* **Activity**
Leaving out pictures, output exactly the lines below from the one that has "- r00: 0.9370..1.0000" through the one that has "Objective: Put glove", and nothing else.

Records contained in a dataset
•••

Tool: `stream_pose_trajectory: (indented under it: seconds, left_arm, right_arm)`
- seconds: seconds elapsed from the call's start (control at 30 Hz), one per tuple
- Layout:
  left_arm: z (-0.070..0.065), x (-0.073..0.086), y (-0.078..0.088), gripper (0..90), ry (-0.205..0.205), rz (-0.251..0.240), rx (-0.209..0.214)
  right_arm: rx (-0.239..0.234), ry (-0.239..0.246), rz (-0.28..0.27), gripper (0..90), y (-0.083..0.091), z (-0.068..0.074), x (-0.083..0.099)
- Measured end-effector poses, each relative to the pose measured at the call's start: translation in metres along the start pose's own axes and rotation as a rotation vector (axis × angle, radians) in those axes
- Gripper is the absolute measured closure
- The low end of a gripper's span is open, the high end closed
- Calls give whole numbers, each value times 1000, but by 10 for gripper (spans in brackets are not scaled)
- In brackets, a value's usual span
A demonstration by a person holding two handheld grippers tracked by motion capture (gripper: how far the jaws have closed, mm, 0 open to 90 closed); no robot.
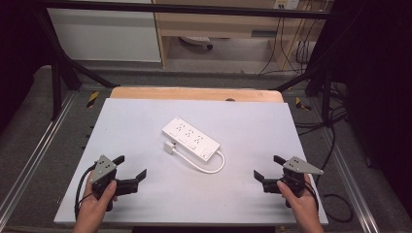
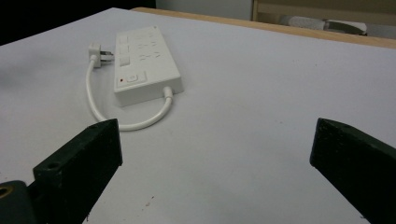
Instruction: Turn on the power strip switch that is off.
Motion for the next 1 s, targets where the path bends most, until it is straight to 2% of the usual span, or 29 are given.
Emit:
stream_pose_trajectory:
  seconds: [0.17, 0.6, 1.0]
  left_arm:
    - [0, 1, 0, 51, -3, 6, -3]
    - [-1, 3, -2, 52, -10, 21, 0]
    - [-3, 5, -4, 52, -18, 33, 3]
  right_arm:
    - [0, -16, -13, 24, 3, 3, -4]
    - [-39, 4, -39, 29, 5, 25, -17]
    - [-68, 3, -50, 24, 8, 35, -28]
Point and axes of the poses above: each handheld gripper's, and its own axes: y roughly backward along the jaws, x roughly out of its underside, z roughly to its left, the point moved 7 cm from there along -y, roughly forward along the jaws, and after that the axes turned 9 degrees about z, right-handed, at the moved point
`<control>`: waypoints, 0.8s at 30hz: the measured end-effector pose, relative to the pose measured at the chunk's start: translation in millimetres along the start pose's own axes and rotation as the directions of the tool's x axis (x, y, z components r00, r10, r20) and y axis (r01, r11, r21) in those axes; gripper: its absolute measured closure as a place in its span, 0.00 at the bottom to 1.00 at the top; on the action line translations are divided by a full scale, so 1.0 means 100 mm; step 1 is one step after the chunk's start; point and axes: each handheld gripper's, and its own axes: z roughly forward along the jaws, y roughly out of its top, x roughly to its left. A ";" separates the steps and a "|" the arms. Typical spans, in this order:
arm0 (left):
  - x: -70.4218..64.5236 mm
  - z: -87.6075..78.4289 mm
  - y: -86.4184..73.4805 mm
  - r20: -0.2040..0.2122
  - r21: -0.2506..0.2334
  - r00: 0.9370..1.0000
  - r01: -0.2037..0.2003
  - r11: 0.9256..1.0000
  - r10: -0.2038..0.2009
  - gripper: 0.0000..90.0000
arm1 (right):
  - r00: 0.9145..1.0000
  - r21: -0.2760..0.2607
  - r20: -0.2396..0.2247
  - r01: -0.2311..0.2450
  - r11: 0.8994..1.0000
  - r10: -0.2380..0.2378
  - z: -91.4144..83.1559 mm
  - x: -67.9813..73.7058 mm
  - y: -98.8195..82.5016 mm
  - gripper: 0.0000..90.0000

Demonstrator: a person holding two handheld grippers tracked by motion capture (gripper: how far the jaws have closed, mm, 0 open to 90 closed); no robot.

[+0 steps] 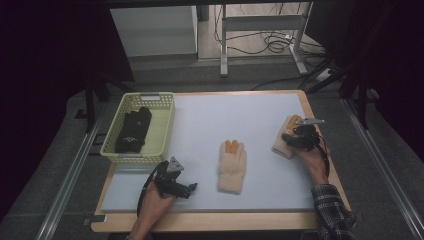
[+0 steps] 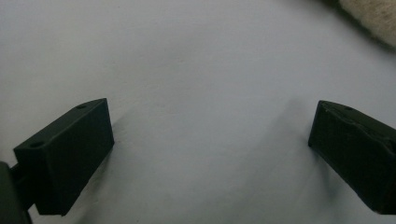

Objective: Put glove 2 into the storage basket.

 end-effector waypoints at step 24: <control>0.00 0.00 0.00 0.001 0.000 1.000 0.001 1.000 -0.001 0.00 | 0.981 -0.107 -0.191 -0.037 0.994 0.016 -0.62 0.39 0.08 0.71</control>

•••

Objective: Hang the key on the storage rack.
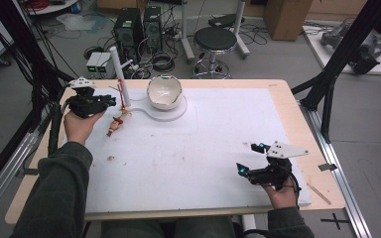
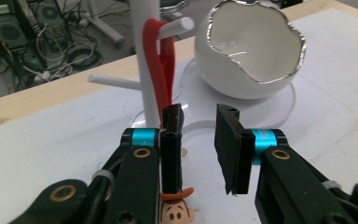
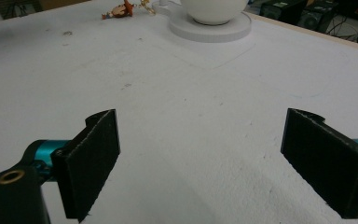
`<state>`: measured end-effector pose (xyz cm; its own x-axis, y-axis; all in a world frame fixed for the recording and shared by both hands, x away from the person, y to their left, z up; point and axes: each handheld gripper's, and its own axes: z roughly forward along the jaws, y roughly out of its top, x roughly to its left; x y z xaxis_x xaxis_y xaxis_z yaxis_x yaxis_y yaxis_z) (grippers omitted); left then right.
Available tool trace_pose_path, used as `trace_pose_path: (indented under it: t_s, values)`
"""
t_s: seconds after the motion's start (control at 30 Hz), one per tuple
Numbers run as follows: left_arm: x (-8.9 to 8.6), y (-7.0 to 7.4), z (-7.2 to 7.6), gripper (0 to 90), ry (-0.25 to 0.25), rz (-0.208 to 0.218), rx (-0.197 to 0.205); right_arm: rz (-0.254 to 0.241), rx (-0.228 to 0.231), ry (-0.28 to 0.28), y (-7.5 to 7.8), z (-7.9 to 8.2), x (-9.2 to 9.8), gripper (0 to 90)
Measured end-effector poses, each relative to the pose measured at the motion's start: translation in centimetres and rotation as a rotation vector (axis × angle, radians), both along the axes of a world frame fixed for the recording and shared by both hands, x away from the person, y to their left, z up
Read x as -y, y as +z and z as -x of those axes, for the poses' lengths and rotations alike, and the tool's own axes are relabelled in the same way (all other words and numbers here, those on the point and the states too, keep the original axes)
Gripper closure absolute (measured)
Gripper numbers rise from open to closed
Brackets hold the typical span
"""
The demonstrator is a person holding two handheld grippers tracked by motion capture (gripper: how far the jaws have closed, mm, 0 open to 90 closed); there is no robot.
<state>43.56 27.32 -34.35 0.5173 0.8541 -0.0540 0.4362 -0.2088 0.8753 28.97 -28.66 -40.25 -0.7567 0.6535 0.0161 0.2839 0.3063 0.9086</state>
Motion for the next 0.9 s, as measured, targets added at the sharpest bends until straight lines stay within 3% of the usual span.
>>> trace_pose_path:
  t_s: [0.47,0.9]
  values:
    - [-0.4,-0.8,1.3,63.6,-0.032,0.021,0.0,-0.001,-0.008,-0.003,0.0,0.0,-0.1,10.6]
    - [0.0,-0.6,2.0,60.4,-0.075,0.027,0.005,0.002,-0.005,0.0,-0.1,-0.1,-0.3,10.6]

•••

* **Answer to the exercise**
  - r00: 0.9370..1.0000
  - r01: -0.2037..0.2003
  - r11: 0.9256..1.0000
  - r10: -0.2038..0.2009
  - gripper: 0.0000..90.0000
arm1 (right):
  - r00: 0.9145..1.0000
  - r21: -0.2760..0.2607
  - r20: -0.2396..0.2247
  - r01: -0.2311..0.2450
  - r11: 0.8994..1.0000
  - r10: -0.2380..0.2378
  - z: -91.4144..83.1559 mm
  - x: -67.9813..73.7058 mm
  - y: -98.8195..82.5016 mm
  - gripper: 0.0000..90.0000

Demonstrator: a person holding two handheld grippers tracked by motion capture (gripper: how far the jaws have closed, mm, 0 open to 90 closed); no robot.

[+0 steps] 
[+0 steps] 

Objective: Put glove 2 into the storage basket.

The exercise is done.